* Description of the task
Print the listing below a second time, exactly, and omit its images.
────────────────
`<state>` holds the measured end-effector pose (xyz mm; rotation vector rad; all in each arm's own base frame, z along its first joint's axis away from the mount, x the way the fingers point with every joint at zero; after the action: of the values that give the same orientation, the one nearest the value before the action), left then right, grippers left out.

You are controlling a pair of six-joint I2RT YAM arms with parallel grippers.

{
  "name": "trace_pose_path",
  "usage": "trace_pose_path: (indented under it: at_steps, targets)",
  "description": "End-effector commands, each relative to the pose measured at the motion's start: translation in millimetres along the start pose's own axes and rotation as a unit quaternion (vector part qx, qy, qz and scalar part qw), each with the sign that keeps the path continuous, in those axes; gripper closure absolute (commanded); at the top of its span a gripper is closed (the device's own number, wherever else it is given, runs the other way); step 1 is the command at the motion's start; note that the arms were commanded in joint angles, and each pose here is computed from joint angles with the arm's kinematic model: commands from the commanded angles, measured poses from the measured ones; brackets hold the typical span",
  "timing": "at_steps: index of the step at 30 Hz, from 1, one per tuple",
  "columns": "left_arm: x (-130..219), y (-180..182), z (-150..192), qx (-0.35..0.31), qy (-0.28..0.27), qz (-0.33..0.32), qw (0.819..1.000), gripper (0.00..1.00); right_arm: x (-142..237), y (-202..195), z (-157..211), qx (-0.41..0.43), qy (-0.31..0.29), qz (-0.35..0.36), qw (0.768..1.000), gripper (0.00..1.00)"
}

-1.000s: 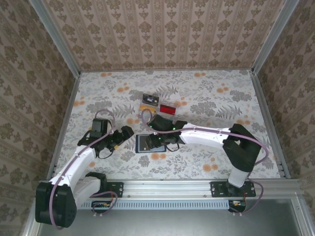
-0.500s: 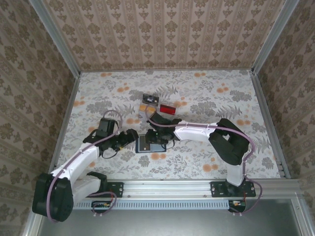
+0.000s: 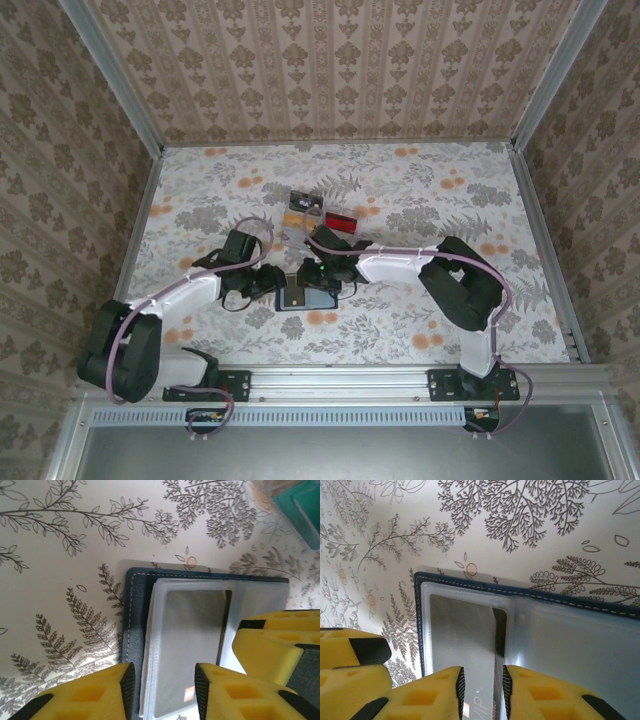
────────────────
* Expected output
`<state>` holds the measured end-effector pose (xyz mm; rotation vector rad; all in each arm's own base frame, z along its first joint's axis away from the mount, x the way the fingers point with every joint at zero; after the action: of the values that give the same orientation, the one nearest the value before the action), left then right, grippers left out.

You are controlling a pair of six-joint I2RT YAM arms with parallel grippers.

{
  "name": "trace_pose_path",
  "usage": "trace_pose_path: (indented under it: at_steps, targets)",
  "description": "End-effector commands, each relative to the pose measured at the motion's start: translation in millimetres along the start pose's own axes and rotation as a unit quaternion (vector part qx, qy, qz and scalar part qw), each with the sign that keeps the path continuous, in those axes; gripper closure absolute (commanded); at the top of its span a gripper is closed (the device's own number, wherever else it is given, runs the other way); step 1 is the command at the motion's start; note that the arms were commanded in joint angles, and each pose here is computed from joint angles with the arm's kinematic model: commands from the commanded angles, measured poses from the measured ones; brackets hold the typical span",
  "timing": "at_steps: index of the step at 30 Hz, from 1, one per tuple",
  "columns": "left_arm: x (-130..219), y (-180..182), z (-150..192), qx (-0.35..0.31), qy (-0.28..0.27), qz (-0.33..0.32), qw (0.819..1.000), gripper (0.00..1.00); right_arm: x (-142..237), y (-202..195), z (-157..211), qx (-0.41..0.43), qy (-0.31..0.29), qz (-0.35..0.36), qw (0.768..1.000), gripper (0.00..1.00)"
}

-1.000s: 
-0.500s: 
+0.000s: 

Nothing further remains to be added to the answer.